The development was disclosed in a statement issued on Sunday by the President’s Special Adviser on Information and Strategy, Bayo Onanuga.

“President Bola Tinubu has approved the payment plan to finally settle the outstanding debts under the Presidential Power Sector Financial Reforms Programme,” the statement said.

According to the presidency, the decision followed a final review of legacy debts that have plagued the power sector for over a decade.

The government said the liabilities accumulated between February 2015 and March 2025, adding that after verification, ₦3.3 trillion was agreed as a full and final settlement.

Implementation has already commenced, with 15 power generation companies signing settlement agreements valued at ₦2.3 trillion, the statement noted .

Mr Onanuga said the federal government has raised ₦501 billion so far to fund the payments, out of which ₦223 billion has been disbursed, with further payments ongoing.

The intervention comes amid persistent electricity shortages across Nigeria, forcing households and businesses to rely heavily on petrol and diesel generators and solar alternatives. Similarly, electricity grids have collapsed multiple times this year, leaving millions in the dark across the country.

The power supply challenge has significantly increased operating costs for businesses, many of which pass the additional burden on to consumers through higher prices of goods and services.

Labour opposition

The approval comes months after the Nigeria Labour Congress (NLC) criticised demands by power generation companies for financial intervention.

In February, the union described a reported N6 trillion demand by the companies as “a clandestine scheme” to siphon public funds under the guise of sectoral support.

The NLC accused the Association of Power Generation Companies (APGC) of seeking an unjustifiable bailout, arguing that the privatisation of the power sector has failed to deliver improved generation capacity or reliable service. At the heart of the dispute is the federal government’s reported contemplation of a N3 trillion intervention for GENCOs.

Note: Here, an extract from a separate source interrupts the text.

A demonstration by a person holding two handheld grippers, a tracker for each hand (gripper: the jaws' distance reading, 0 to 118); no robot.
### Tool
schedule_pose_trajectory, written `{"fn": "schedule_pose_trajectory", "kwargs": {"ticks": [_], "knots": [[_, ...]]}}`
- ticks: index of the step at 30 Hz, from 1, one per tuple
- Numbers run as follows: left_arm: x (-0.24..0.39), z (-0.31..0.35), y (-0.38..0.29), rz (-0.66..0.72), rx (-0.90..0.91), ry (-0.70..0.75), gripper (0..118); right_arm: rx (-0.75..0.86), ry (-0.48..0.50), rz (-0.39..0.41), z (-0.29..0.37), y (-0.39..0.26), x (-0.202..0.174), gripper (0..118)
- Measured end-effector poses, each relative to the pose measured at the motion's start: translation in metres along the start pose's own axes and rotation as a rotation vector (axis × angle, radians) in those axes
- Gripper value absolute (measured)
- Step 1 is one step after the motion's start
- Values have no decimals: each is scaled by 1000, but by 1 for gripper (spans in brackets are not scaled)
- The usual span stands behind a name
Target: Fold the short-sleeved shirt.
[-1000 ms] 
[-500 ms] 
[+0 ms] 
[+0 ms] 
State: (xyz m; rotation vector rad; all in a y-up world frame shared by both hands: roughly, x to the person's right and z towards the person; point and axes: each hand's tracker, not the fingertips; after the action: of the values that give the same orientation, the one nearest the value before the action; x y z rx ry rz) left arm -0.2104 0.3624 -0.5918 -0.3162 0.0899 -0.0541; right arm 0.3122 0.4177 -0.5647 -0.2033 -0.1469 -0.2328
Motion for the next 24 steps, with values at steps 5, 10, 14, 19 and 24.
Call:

The union also rejected claims that it lacked the expertise to comment on electricity market issues, noting that its affiliates include workers within the sector.

According to the NLC, a key concern is that assets reportedly acquired for about N400 billion are now linked to demands running into trillions of naira, despite what it described as stagnant output since privatisation.

“This is not economics; this is plunder. They call it business, but we call it a heist,” NLC President Joe Ajaero said at the time.

Expected impact

The federal government said the debt settlement is expected to improve liquidity across the power value chain and enhance electricity generation.

It noted that timely payments to gas suppliers and generation companies would help stabilise operations and improve service delivery.

“This programme is not just about settling legacy debts. It is about restoring confidence across the power sector — ensuring gas suppliers are paid, power plants can keep running, and the system begins to work more reliably,” said Olu Arowolo-Verheijen, Special Adviser on Energy to the President.

She added that the initiative forms part of broader reforms, including improved metering and service-based tariffs linked to electricity supply quality.

The government also said it is prioritising power supply to industries, businesses, and small enterprises to support economic growth and job creation.

“The goal is simple: more reliable power for homes, stronger support for businesses, and a system that works better for all Nigerians,” she said.

President Tinubu commended stakeholders involved in resolving the sector’s long-standing issues and confirmed that the next phase of the programme (Series II) will commence this quarter.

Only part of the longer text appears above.